▸ Your assignment: From the first entry to the last, repeat the listing exactly.

▸ Records for processing:
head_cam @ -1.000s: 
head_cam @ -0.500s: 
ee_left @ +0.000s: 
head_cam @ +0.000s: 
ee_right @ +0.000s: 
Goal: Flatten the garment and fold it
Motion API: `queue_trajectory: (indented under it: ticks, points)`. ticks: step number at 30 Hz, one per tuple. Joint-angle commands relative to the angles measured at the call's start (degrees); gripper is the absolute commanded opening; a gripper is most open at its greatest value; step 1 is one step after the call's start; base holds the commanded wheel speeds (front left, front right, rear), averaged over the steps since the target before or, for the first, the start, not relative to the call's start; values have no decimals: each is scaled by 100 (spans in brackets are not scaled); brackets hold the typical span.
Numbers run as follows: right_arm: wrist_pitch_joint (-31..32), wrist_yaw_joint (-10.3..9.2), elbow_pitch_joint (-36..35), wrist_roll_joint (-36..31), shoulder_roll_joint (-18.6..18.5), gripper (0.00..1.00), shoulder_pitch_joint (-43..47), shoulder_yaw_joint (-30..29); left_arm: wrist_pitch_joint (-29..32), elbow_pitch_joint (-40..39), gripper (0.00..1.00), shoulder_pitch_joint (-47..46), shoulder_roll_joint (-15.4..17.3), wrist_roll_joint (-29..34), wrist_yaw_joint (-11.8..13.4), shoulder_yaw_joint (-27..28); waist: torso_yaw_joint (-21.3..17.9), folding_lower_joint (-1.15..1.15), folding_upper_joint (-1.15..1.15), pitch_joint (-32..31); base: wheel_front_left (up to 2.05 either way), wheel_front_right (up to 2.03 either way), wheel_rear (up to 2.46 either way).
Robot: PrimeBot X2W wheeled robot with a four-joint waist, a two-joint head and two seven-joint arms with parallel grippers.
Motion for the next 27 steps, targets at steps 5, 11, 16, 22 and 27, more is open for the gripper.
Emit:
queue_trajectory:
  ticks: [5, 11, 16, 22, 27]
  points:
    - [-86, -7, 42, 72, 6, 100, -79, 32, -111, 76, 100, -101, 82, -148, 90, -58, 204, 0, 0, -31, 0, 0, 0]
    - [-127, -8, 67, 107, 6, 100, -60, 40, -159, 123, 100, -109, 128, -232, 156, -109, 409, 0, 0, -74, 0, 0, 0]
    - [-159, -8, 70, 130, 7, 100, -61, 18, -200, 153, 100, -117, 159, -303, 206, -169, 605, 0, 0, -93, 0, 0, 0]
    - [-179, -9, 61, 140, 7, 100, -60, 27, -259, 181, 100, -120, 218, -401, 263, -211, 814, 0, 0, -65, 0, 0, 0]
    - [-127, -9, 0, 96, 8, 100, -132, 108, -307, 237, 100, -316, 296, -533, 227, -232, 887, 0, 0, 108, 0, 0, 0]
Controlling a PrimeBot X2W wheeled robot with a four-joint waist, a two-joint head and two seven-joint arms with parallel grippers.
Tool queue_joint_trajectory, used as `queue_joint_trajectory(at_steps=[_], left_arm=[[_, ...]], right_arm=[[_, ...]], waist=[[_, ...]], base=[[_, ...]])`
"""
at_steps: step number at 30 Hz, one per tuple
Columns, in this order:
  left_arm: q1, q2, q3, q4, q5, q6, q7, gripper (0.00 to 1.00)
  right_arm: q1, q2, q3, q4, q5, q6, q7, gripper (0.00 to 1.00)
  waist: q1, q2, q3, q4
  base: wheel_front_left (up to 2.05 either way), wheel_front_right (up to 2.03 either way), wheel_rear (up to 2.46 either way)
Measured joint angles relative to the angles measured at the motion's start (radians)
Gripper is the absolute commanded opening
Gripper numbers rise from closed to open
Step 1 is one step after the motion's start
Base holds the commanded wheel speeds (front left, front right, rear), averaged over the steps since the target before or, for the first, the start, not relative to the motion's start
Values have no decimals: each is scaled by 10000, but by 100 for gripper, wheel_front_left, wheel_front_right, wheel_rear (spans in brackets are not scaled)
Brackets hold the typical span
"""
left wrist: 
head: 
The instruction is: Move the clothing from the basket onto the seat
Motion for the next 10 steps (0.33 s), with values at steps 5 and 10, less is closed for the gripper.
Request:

▸ Reply to the exercise:
head_cam @ -1.000s: 
head_cam @ -0.500s: 
ee_left @ +0.000s: 
head_cam @ +0.000s: 
ee_right @ +0.000s: 
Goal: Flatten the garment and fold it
Motion API: `queue_trajectory: (indented under it: ticks, points)`. ticks: step number at 30 Hz, one per tuple. Joint-angle commands relative to the angles measured at the call's start (degrees); gripper is the absolute commanded opening; a gripper is most open at its greatest value; step 1 is one step after the call's start; base holds the commanded wheel speeds (front left, front right, rear), averaged over the steps since the target before or, for the first, the start, not relative to the call's start; values have no decimals: each is scaled by 100 (spans in brackets are not scaled); brackets hold the typical span.
Numbers run as follows: right_arm: wrist_pitch_joint (-31..32), wrist_yaw_joint (-10.3..9.2), elbow_pitch_joint (-36..35), wrist_roll_joint (-36..31), shoulder_roll_joint (-18.6..18.5), gripper (0.00..1.00), shoulder_pitch_joint (-43..47), shoulder_yaw_joint (-30..29); left_arm: wrist_pitch_joint (-29..32), elbow_pitch_joint (-40..39), gripper (0.00..1.00), shoulder_pitch_joint (-47..46), shoulder_roll_joint (-15.4..17.3), wrist_roll_joint (-29..34), wrist_yaw_joint (-11.8..13.4), shoulder_yaw_joint (-27..28); waist: torso_yaw_joint (-21.3..17.9), folding_lower_joint (-1.15..1.15), folding_upper_joint (-1.15..1.15), pitch_joint (-32..31); base: wheel_front_left (up to 2.05 either way), wheel_front_right (up to 2.03 either way), wheel_rear (up to 2.46 either way).
Robot: PrimeBot X2W wheeled robot with a four-joint waist, a two-joint head and two seven-joint arms with parallel grippers.
Motion for the next 27 steps, targets at steps 5, 11, 16, 22 and 27, more is open for the gripper.
Emit:
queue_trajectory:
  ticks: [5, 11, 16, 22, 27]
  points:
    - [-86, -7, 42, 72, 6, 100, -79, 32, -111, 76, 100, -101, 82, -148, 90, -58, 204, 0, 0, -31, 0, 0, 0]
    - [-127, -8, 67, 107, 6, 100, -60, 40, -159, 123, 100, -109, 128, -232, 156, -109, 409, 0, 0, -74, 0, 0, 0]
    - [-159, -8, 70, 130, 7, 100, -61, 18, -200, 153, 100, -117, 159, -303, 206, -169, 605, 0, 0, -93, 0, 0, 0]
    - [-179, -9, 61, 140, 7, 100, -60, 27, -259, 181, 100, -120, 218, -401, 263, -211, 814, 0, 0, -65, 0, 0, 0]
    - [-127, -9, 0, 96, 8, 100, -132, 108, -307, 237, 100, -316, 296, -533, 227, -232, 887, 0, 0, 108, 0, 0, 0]
Controlling a PrimeBot X2W wheeled robot with a four-joint waist, a two-joint head and two seven-joint arms with parallel grippers.
Tool queue_joint_trajectory, used as `queue_joint_trajectory(at_steps=[_], left_arm=[[_, ...]], right_arm=[[_, ...]], waist=[[_, ...]], base=[[_, ...]])`
"""
at_steps: step number at 30 Hz, one per tuple
Columns, in this order:
  left_arm: q1, q2, q3, q4, q5, q6, q7, gripper (0.00 to 1.00)
  right_arm: q1, q2, q3, q4, q5, q6, q7, gripper (0.00 to 1.00)
  waist: q1, q2, q3, q4
  base: wheel_front_left (up to 2.05 either way), wheel_front_right (up to 2.03 either way), wheel_rear (up to 2.46 either way)
Measured joint angles relative to the angles measured at the motion's start (radians)
Gripper is the absolute commanded opening
Gripper numbers rise from closed to open
Step 1 is one step after the motion's start
Base holds the commanded wheel speeds (front left, front right, rear), averaged over the steps since the target before or, for the first, the start, not relative to the motion's start
Values have no decimals: each is scaled by 10000, but by 100 for gripper, wheel_front_left, wheel_front_right, wheel_rear (spans in brackets are not scaled)
Brackets hold the typical span
"""
left wrist: 
head: 
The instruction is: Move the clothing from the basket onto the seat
Motion for the next 10 steps (0.33 s), with values at steps 5 and 10, less is closed for the gripper.
Request:

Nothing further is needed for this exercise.